EXERCISE AIM: Here is the listing. Print it exactly.

====================

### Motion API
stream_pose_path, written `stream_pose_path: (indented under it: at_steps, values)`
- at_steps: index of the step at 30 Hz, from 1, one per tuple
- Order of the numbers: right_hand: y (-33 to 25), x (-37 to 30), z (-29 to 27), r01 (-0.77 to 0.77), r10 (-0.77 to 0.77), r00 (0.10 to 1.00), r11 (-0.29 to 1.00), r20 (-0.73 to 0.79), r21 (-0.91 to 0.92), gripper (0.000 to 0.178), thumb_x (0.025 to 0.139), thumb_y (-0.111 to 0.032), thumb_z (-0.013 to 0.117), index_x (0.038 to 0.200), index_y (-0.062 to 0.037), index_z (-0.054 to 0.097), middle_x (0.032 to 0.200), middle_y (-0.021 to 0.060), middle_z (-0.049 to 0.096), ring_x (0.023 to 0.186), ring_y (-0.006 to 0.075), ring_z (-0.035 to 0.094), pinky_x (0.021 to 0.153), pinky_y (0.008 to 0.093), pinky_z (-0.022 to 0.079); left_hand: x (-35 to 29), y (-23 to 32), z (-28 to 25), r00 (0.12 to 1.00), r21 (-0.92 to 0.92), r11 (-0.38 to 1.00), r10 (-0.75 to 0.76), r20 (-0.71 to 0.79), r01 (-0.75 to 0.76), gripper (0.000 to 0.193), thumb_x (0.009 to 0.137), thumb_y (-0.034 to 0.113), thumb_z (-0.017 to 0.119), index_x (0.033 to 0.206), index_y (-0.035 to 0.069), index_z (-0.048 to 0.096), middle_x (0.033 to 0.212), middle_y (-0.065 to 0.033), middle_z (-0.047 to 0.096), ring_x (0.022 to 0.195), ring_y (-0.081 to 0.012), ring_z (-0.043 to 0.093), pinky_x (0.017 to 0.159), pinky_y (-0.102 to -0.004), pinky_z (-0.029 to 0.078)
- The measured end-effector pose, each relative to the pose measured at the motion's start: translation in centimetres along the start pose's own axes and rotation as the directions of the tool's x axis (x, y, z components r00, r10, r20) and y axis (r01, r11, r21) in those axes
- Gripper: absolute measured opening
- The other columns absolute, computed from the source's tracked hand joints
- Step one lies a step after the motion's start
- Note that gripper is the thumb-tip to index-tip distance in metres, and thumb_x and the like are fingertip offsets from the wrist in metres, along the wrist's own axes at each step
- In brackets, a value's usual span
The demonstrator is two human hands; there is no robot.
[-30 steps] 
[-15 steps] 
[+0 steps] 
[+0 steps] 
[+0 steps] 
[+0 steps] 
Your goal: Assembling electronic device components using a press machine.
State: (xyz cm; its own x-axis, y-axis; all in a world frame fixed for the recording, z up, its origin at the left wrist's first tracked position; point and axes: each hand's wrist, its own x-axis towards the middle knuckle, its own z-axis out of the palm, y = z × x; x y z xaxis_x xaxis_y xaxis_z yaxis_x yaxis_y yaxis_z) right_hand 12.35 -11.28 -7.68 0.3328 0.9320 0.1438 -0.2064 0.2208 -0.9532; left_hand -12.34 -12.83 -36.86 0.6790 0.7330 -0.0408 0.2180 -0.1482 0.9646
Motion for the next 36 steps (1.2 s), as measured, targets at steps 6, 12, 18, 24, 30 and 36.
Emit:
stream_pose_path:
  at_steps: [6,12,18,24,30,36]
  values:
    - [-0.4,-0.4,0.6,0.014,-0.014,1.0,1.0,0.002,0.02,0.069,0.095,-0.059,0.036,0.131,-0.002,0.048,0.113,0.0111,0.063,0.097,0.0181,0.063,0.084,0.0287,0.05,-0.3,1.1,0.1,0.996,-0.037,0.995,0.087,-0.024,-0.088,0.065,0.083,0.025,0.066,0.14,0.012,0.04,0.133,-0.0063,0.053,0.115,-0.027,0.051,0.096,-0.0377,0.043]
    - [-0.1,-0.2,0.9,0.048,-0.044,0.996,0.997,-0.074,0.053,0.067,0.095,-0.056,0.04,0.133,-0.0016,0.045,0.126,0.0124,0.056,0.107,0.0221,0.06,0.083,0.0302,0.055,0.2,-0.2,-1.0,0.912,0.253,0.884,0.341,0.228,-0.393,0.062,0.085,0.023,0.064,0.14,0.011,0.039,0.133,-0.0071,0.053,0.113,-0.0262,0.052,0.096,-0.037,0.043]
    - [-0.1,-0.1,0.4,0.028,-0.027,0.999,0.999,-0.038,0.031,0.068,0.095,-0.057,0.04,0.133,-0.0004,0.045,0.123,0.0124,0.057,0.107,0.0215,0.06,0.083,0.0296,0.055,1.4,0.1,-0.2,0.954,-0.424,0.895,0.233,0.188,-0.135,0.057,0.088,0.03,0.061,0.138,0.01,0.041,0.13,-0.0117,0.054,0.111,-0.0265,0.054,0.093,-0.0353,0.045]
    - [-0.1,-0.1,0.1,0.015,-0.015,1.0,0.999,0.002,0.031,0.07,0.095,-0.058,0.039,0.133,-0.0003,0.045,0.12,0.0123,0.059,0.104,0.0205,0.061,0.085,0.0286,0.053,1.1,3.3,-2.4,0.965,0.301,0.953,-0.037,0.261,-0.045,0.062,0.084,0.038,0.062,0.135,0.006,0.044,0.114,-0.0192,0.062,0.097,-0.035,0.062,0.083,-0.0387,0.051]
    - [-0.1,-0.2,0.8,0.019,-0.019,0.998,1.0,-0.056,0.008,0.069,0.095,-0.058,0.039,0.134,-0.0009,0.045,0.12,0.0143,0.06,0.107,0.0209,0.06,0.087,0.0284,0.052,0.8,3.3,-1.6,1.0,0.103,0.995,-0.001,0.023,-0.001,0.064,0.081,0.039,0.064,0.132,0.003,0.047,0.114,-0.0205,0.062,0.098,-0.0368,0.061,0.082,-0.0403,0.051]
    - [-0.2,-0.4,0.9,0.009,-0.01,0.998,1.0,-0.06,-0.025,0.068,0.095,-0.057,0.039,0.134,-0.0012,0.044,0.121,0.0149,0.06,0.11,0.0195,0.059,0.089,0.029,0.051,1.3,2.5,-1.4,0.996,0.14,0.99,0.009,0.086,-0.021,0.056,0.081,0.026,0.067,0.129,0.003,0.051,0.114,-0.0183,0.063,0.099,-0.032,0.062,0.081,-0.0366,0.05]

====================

OUTPUT OF THE TASK:
### Motion API
stream_pose_path, written `stream_pose_path: (indented under it: at_steps, values)`
- at_steps: index of the step at 30 Hz, from 1, one per tuple
- Order of the numbers: right_hand: y (-33 to 25), x (-37 to 30), z (-29 to 27), r01 (-0.77 to 0.77), r10 (-0.77 to 0.77), r00 (0.10 to 1.00), r11 (-0.29 to 1.00), r20 (-0.73 to 0.79), r21 (-0.91 to 0.92), gripper (0.000 to 0.178), thumb_x (0.025 to 0.139), thumb_y (-0.111 to 0.032), thumb_z (-0.013 to 0.117), index_x (0.038 to 0.200), index_y (-0.062 to 0.037), index_z (-0.054 to 0.097), middle_x (0.032 to 0.200), middle_y (-0.021 to 0.060), middle_z (-0.049 to 0.096), ring_x (0.023 to 0.186), ring_y (-0.006 to 0.075), ring_z (-0.035 to 0.094), pinky_x (0.021 to 0.153), pinky_y (0.008 to 0.093), pinky_z (-0.022 to 0.079); left_hand: x (-35 to 29), y (-23 to 32), z (-28 to 25), r00 (0.12 to 1.00), r21 (-0.92 to 0.92), r11 (-0.38 to 1.00), r10 (-0.75 to 0.76), r20 (-0.71 to 0.79), r01 (-0.75 to 0.76), gripper (0.000 to 0.193), thumb_x (0.009 to 0.137), thumb_y (-0.034 to 0.113), thumb_z (-0.017 to 0.119), index_x (0.033 to 0.206), index_y (-0.035 to 0.069), index_z (-0.048 to 0.096), middle_x (0.033 to 0.212), middle_y (-0.065 to 0.033), middle_z (-0.047 to 0.096), ring_x (0.022 to 0.195), ring_y (-0.081 to 0.012), ring_z (-0.043 to 0.093), pinky_x (0.017 to 0.159), pinky_y (-0.102 to -0.004), pinky_z (-0.029 to 0.078)
- The measured end-effector pose, each relative to the pose measured at the motion's start: translation in centimetres along the start pose's own axes and rotation as the directions of the tool's x axis (x, y, z components r00, r10, r20) and y axis (r01, r11, r21) in those axes
- Gripper: absolute measured opening
- The other columns absolute, computed from the source's tracked hand joints
- Step one lies a step after the motion's start
- Note that gripper is the thumb-tip to index-tip distance in metres, and thumb_x and the like are fingertip offsets from the wrist in metres, along the wrist's own axes at each step
- In brackets, a value's usual span
The demonstrator is two human hands; there is no robot.
[-30 steps] 
[-15 steps] 
[+0 steps] 
[+0 steps] 
[+0 steps] 
[+0 steps] 
Your goal: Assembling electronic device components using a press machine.
State: (xyz cm; its own x-axis, y-axis; all in a world frame fixed for the recording, z up, its origin at the left wrist's first tracked position; point and axes: each hand's wrist, its own x-axis towards the middle knuckle, its own z-axis out of the palm, y = z × x; x y z xaxis_x xaxis_y xaxis_z yaxis_x yaxis_y yaxis_z) right_hand 12.35 -11.28 -7.68 0.3328 0.9320 0.1438 -0.2064 0.2208 -0.9532; left_hand -12.34 -12.83 -36.86 0.6790 0.7330 -0.0408 0.2180 -0.1482 0.9646
Motion for the next 36 steps (1.2 s), as measured, targets at steps 6, 12, 18, 24, 30 and 36.
Emit:
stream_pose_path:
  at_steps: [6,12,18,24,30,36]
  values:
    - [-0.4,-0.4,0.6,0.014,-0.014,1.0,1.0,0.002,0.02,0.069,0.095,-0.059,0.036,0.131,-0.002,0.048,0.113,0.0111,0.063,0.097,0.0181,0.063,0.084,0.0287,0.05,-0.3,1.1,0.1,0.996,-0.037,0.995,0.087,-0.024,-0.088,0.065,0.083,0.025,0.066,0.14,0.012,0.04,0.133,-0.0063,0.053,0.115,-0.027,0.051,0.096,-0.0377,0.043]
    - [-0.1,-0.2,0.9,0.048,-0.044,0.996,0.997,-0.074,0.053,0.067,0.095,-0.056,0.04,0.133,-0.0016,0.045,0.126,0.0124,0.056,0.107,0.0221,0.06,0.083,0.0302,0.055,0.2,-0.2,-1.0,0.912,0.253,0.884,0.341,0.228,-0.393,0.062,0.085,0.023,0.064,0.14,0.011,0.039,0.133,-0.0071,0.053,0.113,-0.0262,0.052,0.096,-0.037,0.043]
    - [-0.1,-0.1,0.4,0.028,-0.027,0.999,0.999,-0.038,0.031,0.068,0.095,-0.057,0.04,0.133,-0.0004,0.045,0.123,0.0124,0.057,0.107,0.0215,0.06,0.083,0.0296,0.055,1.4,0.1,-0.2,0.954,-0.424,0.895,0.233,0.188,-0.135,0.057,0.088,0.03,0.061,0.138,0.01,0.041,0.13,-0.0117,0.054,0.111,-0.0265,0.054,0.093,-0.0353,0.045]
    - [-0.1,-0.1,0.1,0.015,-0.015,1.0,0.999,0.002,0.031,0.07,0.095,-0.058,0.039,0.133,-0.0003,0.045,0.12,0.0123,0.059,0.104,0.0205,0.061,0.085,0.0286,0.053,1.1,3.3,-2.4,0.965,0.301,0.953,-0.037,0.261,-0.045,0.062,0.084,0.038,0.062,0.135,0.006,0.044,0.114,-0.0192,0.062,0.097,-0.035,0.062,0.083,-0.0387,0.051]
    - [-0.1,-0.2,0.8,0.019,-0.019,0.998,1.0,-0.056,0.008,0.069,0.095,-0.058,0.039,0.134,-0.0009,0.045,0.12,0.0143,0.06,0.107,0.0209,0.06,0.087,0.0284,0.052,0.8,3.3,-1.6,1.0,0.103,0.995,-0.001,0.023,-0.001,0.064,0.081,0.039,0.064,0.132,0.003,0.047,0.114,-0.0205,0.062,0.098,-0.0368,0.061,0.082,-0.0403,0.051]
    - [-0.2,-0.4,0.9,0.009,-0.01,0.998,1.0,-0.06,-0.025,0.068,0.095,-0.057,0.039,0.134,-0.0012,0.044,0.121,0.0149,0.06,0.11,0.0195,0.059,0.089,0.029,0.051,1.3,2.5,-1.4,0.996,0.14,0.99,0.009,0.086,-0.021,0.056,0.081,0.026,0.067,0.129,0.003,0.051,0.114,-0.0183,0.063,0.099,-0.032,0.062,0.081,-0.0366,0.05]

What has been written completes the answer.